This pdf is 17 pages long, 1 page front cover, 1 page editorial, 1 page SRD, 1 page advertisements.

As all pdfs from the advanced feats series, this book beginns with a hort discussion/introduction to the class in question.

After that, we get the meat of the book, the 30 new feats:
Armed Touch Casting: Deliver touch spells using a melee weapon

Battlecaster: Cast spells as part of a full attack

Charmed: Add +5 bonus to a single dice roll

Concentration Spell: Extend the duration of your spells through concentration

Conditional Curse: Curse class feature Your curse hinders you only about half of the time

Divine Resistance: Gain resistance to divine magic

Dormant Spell: Cast helpful spells that remain dormant until activated

Elemental Boost: Spells of your chosen element are infused with extra power

Extra use: Use any class ability an extra 1/day

Magic Sense: Sense magic energies and identify spells you save against

Meta Spell: Learn metamagic versions of spells

Mystic Retribution: Zap enemies who interrupt your spellcasting using residual magic

Penetrating Spell: Your spells overcome energy resistance

Potent Ability: Add +1 bonus to the DC of your supernatural and spell-like abilities

Potent Divination: Your detection spells are faster and stronger than normal

Preserve Scroll: Cast a spell from a scroll without destroying it

Prophetic Dreamer: Your dreams sometimes echo the future

Quick Healing: Provide first aid and treat wounds and poison as a move action

Savage Critical: Your critical hits strike harder on a natural 20

Scroll Mastery: Gain a +4 bonus to CL and Use Magic Device checks to activate scrolls

Scroll Metamagic: Add metamagic effects to spells read from scrolls

Somatic Weapon: Satisfy somatic components using a chosen weapon

Spell Retention: Never lose your spell when interrupted

Spiritual Armaments: Create spectral equipment when you summon or animate the dead

Strange Revelation: Learn a revelation from a mystery other than your own

Tactical Spellcasting: Move before and after spellcasting

Touch Spell Control: You are less restricted in how you hold a charge from touch spells

Transfer Spell: Change the range of a spell from personal to touch

Two Wand Technique: Activate one wand in each hand as a single action

Wand Casting: Cast spells with a wand in your hand, augmenting spells of the same school

Comments on the feats:

Armed Touch Casting/Battlecaster: Nice options to give the Oracle some Gish-like qualities.
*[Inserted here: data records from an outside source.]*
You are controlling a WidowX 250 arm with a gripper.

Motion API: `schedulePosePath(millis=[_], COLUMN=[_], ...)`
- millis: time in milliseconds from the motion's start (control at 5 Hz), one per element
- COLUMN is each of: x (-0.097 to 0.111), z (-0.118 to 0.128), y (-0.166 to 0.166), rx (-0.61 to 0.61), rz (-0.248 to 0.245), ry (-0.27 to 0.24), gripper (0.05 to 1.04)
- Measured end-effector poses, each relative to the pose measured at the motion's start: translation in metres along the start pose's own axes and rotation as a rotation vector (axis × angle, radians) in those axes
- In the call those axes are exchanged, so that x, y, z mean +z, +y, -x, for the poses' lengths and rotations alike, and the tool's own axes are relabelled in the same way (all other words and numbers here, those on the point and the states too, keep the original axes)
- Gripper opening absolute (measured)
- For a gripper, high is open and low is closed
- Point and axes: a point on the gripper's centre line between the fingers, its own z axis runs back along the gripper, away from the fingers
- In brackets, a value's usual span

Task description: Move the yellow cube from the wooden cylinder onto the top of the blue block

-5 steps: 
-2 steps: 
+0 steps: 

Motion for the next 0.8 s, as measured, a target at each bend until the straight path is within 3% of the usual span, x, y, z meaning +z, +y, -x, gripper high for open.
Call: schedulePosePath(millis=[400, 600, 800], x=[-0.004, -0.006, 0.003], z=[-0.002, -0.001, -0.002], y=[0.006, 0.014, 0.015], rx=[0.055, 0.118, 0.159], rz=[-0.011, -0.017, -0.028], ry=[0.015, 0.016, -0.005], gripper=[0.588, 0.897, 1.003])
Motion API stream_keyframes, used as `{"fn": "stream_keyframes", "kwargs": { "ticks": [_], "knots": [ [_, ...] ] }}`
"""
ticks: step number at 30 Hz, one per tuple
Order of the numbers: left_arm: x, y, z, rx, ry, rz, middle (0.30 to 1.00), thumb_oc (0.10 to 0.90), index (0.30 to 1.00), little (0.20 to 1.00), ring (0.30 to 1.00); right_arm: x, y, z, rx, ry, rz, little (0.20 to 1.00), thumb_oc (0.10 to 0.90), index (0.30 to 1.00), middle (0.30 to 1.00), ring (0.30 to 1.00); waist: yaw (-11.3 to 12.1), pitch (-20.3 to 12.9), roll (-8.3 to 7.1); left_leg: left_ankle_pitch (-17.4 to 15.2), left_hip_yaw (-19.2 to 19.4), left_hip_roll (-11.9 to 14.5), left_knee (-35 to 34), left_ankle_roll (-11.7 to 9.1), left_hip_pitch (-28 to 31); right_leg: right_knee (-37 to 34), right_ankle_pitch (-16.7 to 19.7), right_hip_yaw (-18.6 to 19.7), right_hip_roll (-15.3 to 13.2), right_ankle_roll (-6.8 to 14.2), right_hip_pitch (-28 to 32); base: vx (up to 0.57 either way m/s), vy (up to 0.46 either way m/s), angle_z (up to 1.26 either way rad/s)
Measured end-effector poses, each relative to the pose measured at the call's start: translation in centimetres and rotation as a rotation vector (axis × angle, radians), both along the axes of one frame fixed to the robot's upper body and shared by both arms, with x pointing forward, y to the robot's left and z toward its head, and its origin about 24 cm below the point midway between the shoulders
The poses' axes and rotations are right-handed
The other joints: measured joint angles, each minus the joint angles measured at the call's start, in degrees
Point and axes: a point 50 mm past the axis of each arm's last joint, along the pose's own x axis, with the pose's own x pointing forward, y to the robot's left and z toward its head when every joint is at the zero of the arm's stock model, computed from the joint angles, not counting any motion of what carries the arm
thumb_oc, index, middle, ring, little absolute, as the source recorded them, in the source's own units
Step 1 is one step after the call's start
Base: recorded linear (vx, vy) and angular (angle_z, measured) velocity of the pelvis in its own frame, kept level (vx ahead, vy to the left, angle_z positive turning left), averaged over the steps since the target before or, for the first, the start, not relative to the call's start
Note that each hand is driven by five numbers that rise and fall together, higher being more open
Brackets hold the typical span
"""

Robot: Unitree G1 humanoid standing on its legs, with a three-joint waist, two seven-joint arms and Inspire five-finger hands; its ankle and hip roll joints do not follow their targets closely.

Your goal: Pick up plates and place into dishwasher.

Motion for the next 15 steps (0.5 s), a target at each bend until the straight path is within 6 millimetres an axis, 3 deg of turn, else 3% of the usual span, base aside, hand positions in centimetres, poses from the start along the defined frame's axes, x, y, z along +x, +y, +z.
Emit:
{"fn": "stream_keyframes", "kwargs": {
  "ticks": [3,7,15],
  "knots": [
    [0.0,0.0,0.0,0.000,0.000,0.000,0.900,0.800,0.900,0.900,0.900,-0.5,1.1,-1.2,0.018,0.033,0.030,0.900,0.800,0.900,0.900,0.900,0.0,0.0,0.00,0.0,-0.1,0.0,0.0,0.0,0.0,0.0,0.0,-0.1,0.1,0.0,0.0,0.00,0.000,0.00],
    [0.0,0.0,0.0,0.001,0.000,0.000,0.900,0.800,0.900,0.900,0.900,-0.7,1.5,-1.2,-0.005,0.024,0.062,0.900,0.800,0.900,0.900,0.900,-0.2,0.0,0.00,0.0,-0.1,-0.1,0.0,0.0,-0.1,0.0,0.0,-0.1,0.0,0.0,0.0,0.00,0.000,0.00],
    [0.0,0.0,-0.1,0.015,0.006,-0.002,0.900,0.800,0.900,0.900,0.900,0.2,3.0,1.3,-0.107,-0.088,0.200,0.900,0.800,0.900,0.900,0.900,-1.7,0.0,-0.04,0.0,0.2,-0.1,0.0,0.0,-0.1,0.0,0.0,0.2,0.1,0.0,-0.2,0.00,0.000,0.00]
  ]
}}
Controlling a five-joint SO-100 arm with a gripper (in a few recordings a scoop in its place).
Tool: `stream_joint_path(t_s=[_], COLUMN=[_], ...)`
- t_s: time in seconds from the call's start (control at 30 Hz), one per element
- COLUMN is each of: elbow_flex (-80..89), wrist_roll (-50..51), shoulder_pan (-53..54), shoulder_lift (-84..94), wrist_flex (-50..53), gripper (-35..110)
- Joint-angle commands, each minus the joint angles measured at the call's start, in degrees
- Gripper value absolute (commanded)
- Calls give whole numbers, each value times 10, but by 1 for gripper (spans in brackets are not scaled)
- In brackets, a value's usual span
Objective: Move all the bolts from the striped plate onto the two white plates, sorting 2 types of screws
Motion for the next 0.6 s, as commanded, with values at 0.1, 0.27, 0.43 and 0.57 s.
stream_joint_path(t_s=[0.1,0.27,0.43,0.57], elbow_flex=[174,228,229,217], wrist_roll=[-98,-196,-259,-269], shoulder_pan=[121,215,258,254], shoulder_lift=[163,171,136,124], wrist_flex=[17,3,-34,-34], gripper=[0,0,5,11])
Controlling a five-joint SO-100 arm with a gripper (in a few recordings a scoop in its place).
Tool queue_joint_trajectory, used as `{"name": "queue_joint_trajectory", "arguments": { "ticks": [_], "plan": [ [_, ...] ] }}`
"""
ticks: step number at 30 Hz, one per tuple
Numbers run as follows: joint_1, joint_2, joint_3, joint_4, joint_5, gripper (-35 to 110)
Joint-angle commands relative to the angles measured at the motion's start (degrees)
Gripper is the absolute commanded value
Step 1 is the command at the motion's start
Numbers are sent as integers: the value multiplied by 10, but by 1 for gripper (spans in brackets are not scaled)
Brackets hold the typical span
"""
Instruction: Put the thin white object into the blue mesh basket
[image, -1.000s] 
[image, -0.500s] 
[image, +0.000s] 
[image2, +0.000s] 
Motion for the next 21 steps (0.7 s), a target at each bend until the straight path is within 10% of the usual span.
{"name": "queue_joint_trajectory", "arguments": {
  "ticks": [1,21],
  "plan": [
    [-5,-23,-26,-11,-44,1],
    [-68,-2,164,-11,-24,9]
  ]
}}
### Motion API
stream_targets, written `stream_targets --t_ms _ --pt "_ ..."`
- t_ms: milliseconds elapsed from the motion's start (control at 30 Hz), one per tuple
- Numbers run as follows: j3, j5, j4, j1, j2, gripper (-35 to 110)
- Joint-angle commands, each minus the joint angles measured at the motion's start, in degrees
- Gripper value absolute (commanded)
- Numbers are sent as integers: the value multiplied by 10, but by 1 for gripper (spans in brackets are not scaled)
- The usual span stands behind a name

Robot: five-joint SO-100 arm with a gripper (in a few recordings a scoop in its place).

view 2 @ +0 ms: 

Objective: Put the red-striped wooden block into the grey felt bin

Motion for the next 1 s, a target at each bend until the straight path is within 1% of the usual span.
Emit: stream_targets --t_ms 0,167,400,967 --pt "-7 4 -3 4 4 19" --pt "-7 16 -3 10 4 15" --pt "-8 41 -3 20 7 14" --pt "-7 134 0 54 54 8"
Charmed: 1/day +5 to a single die roll after it is made. This ranks among the most simple, generic feats possible, but in contrast to e.g. +1 to all saves, I can see PCs clambering towards this feat. It's elegant, simple and useable in many a situation without unbalancing the game.

Concentration Spell: Feat that enables the caster to use the iconic Gandalf self-sacrifice à la "YOU SHALL NOT PASS!", among others. Iconic and cool.

Conditional Curse: Makes your curse condition-specific. I don't like this feat at all, as the curse is, at least in my opinion, what defines an Oracle just as much as all the abilities. Allowing a player to weasel out of it, at least under certain conditions, detracts from the feeling of the class. I guess it's a nice feat for power-gamers.

Dormant Spell: A minor version of a contingency, this is gold for tacticians and coercing PCs into the service of dubious oracles.

Extra Use: Use a class ability one additional time per day. While generic, I think this feat might be abused in e.g. level-10-PrC-abilities etc. It's ok, I guess, but COULD potentially detract from the appeal of some signature abilities. On the other hand, PCs could actually use these abilities more often, making their choices matter more. I guess it evens out and works.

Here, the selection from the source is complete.